**DIRECTIONS:**
Output the complete listing. Match it exactly.

**PROVIDED DATA:**
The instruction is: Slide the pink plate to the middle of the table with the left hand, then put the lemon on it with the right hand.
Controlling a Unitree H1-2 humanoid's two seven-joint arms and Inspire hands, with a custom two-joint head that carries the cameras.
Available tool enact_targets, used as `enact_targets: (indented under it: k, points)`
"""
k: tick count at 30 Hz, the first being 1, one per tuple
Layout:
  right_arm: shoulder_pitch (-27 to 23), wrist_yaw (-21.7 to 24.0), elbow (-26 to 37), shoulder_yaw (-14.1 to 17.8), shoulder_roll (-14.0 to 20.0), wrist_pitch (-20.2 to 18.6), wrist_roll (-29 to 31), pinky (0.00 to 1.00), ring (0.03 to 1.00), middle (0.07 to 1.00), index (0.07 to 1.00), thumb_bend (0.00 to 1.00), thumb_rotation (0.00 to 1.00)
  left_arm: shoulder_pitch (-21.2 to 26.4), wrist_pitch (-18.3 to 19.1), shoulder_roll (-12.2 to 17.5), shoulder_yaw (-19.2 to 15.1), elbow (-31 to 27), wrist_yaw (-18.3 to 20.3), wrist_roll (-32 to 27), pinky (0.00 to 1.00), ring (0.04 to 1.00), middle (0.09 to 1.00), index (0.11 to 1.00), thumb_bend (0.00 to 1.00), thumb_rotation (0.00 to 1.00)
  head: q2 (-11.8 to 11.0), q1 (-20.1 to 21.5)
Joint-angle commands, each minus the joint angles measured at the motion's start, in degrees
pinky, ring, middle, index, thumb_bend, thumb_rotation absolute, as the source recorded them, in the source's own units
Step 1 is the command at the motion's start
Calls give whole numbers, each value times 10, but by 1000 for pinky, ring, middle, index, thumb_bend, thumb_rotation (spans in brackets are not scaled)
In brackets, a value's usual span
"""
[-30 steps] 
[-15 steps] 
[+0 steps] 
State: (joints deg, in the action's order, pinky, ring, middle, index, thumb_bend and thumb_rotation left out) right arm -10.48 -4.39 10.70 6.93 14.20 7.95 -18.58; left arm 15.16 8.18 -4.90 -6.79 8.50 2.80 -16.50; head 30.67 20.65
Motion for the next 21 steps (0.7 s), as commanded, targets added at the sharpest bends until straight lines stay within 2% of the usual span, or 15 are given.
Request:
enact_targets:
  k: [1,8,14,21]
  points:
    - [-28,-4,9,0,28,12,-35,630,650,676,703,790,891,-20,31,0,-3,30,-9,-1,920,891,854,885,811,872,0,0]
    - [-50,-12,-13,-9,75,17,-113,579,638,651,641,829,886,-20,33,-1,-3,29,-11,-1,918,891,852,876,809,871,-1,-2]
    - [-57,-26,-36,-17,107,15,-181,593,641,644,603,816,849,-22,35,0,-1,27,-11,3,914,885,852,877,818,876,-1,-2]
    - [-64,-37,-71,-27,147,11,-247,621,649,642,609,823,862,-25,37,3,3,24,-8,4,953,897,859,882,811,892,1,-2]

**ANSWER SPACE:**
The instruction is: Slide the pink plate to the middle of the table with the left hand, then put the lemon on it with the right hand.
Controlling a Unitree H1-2 humanoid's two seven-joint arms and Inspire hands, with a custom two-joint head that carries the cameras.
Available tool enact_targets, used as `enact_targets: (indented under it: k, points)`
"""
k: tick count at 30 Hz, the first being 1, one per tuple
Layout:
  right_arm: shoulder_pitch (-27 to 23), wrist_yaw (-21.7 to 24.0), elbow (-26 to 37), shoulder_yaw (-14.1 to 17.8), shoulder_roll (-14.0 to 20.0), wrist_pitch (-20.2 to 18.6), wrist_roll (-29 to 31), pinky (0.00 to 1.00), ring (0.03 to 1.00), middle (0.07 to 1.00), index (0.07 to 1.00), thumb_bend (0.00 to 1.00), thumb_rotation (0.00 to 1.00)
  left_arm: shoulder_pitch (-21.2 to 26.4), wrist_pitch (-18.3 to 19.1), shoulder_roll (-12.2 to 17.5), shoulder_yaw (-19.2 to 15.1), elbow (-31 to 27), wrist_yaw (-18.3 to 20.3), wrist_roll (-32 to 27), pinky (0.00 to 1.00), ring (0.04 to 1.00), middle (0.09 to 1.00), index (0.11 to 1.00), thumb_bend (0.00 to 1.00), thumb_rotation (0.00 to 1.00)
  head: q2 (-11.8 to 11.0), q1 (-20.1 to 21.5)
Joint-angle commands, each minus the joint angles measured at the motion's start, in degrees
pinky, ring, middle, index, thumb_bend, thumb_rotation absolute, as the source recorded them, in the source's own units
Step 1 is the command at the motion's start
Calls give whole numbers, each value times 10, but by 1000 for pinky, ring, middle, index, thumb_bend, thumb_rotation (spans in brackets are not scaled)
In brackets, a value's usual span
"""
[-30 steps] 
[-15 steps] 
[+0 steps] 
State: (joints deg, in the action's order, pinky, ring, middle, index, thumb_bend and thumb_rotation left out) right arm -10.48 -4.39 10.70 6.93 14.20 7.95 -18.58; left arm 15.16 8.18 -4.90 -6.79 8.50 2.80 -16.50; head 30.67 20.65
Motion for the next 21 steps (0.7 s), as commanded, targets added at the sharpest bends until straight lines stay within 2% of the usual span, or 15 are given.
Request:
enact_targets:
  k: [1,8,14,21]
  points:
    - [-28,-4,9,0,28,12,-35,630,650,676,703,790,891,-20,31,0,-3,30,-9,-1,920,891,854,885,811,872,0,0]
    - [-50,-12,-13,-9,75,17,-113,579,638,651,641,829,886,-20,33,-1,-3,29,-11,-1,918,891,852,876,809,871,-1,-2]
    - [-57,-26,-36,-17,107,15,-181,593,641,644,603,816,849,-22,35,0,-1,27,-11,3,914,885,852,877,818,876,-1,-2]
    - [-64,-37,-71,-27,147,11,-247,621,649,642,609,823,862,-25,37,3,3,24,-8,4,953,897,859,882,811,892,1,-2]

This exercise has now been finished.